### TASK STATEMENT
The answer must be every line from the entries below that includes "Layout".

### DATA RECORDS
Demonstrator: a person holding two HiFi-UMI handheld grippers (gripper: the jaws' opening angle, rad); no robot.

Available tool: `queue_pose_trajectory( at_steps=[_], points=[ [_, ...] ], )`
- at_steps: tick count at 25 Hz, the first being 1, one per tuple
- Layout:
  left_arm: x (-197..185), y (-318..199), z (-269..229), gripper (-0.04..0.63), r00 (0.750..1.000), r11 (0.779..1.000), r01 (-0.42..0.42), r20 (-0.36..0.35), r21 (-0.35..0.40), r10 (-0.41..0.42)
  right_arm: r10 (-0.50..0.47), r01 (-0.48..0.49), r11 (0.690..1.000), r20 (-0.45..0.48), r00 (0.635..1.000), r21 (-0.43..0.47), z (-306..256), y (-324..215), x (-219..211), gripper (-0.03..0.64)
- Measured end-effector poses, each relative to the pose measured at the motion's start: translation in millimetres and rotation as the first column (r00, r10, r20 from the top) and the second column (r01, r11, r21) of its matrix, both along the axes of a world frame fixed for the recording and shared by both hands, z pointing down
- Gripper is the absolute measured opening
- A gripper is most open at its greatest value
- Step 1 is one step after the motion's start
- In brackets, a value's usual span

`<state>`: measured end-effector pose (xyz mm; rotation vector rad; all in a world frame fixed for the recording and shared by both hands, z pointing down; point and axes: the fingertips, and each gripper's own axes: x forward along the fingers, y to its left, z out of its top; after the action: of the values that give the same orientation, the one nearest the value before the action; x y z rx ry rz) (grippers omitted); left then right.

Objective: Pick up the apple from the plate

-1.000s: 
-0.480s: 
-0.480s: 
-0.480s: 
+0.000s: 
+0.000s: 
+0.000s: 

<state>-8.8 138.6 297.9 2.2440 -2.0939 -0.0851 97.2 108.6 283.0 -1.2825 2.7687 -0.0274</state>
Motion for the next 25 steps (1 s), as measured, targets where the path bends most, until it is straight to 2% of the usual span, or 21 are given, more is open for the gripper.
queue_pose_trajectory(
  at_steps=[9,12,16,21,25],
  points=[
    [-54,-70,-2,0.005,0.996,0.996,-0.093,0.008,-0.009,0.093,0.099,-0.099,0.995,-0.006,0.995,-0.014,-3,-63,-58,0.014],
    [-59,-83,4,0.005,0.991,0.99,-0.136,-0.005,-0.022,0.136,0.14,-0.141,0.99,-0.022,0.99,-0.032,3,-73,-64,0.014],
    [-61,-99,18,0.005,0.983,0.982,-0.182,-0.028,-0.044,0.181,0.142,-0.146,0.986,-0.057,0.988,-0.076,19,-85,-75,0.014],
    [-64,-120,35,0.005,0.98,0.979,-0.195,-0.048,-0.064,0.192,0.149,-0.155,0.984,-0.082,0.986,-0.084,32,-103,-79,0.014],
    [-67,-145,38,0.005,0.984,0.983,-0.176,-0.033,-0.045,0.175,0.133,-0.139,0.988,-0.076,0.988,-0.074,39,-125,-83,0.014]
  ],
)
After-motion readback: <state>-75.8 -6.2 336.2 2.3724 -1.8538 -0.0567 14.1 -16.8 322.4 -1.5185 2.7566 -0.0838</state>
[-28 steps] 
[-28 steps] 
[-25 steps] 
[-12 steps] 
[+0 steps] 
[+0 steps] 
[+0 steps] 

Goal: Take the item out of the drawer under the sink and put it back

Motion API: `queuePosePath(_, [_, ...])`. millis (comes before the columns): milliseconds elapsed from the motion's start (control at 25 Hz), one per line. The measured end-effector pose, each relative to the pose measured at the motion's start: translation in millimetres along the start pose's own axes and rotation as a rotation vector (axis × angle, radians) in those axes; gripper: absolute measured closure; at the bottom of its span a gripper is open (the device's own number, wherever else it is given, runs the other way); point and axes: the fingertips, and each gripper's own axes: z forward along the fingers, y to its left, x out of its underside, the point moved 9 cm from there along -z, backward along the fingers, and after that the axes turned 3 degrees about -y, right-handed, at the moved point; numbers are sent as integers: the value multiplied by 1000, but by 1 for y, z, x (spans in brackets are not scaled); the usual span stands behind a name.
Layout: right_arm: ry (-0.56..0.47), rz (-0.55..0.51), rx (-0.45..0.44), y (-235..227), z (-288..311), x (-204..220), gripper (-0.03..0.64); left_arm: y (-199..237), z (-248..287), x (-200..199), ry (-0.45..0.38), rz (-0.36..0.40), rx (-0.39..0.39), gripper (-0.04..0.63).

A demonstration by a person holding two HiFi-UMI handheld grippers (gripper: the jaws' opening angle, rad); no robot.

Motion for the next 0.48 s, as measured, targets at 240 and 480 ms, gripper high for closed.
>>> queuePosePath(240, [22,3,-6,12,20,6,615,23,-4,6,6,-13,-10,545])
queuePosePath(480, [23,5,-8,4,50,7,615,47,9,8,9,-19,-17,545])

### RESPONSE TO THE TASK
- Layout:
Layout: right_arm: ry (-0.56..0.47), rz (-0.55..0.51), rx (-0.45..0.44), y (-235..227), z (-288..311), x (-204..220), gripper (-0.03..0.64); left_arm: y (-199..237), z (-248..287), x (-200..199), ry (-0.45..0.38), rz (-0.36..0.40), rx (-0.39..0.39), gripper (-0.04..0.63).

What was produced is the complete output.